The Quiet Protest of Including Music by Black Composers in Our Teaching

Samuel Taylor Coleridge
Samuel Coleridge-Taylor, 1901

Striving to create a racially equitable world can feel overwhelming until we discover a way that we, as individuals, can effect positive change. As a violinist and teacher, I have an opportunity to fight tiny battles with white supremacy every day. Including music by Black composers in the repertoire that I teach is a tangible contribution to improving the landscape.

The canon of western classical music is, unsurprisingly, overwhelmingly white. My own music education was filled with the European folk songs of the Suzuki method followed by the standard classical repertoire written largely by white men. Thanks to my piano teacher, I had the delight of playing Scott Joplin’s ragtime music during my teens, but that’s the extent of the racial diversity to which I was exposed in music.

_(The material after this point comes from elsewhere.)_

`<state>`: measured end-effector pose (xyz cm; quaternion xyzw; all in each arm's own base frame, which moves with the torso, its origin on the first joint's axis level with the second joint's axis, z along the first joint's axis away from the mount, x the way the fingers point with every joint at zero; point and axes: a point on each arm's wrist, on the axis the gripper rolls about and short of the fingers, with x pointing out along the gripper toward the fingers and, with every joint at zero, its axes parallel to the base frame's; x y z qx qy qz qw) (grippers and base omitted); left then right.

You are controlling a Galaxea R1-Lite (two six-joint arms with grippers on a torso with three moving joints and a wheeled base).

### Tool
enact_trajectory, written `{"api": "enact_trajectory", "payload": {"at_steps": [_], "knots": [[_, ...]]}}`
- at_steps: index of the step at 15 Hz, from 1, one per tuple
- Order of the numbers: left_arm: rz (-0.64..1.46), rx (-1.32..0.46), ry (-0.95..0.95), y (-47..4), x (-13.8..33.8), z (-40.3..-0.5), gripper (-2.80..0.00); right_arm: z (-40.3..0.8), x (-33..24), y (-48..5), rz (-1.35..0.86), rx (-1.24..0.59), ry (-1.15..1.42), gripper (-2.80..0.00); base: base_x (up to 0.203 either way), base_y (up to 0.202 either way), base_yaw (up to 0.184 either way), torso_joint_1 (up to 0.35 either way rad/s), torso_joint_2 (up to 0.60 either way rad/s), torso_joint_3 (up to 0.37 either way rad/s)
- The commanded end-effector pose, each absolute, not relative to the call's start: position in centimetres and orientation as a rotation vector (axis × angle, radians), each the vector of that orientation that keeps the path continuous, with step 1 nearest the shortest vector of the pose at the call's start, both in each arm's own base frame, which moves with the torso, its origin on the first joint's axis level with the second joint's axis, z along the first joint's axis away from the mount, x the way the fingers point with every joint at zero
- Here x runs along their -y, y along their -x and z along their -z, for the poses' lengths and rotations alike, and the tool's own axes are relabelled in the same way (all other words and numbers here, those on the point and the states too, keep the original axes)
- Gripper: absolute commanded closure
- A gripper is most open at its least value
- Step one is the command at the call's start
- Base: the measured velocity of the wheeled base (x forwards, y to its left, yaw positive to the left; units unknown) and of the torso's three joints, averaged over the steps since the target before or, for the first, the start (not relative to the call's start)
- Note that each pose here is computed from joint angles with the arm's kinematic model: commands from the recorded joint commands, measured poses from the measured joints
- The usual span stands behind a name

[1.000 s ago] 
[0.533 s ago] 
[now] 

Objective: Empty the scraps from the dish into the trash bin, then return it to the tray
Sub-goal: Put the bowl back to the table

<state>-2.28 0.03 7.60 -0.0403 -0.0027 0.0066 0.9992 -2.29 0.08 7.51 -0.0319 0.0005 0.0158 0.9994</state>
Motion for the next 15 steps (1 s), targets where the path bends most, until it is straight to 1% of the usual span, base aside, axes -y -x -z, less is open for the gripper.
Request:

It’s so easy to carry on within the confines of the standard repertoire without questioning our approach, but then we would be missing not only a chance to diversify the canon but also the opportunity to play some wonderful, largely unheard music and share it with our audiences.

During the 2018-2019 performance season, I was the soloist with the Minnesota Philharmonic Orchestra on the Samuel Coleridge-Taylor Violin Concerto. Many people hadn’t heard of Coleridge-Taylor, and virtually everyone who had was shocked to learn that he had written a violin concerto. During that time I decided to include, as a matter of course, music by Black composers in my teaching. I’ve since taught music by Sam Cooke, Fats Domino, Juwon Ogungbe, Florence Price, Godwin Sadoh, Ignatius Sancho, and Joseph Bologne, Chevalier de Saint-Georges, and I’ve had students include this music in their recitals. I also perform it myself whenever the opportunity arises.

My students enjoy this music! They also enjoy learning about these composers of whom they had never heard. It’s exciting to be learning about marvelous composers like Sancho, a former slave and the first Black person in history to have music published, and Saint-Georges, an expert swordsman whose compositions inspired Mozart. Audiences have been delighted to hear this music and have responded enthusiastically.

It is our responsibility as music educators to tear down the fortress of white supremacy, even if only one brick at a time, when we go to work each day. The next generation can grow up with these fabulous composers as a part of their musical upbringing. It’s something we can do – every day – to create a racially equitable world.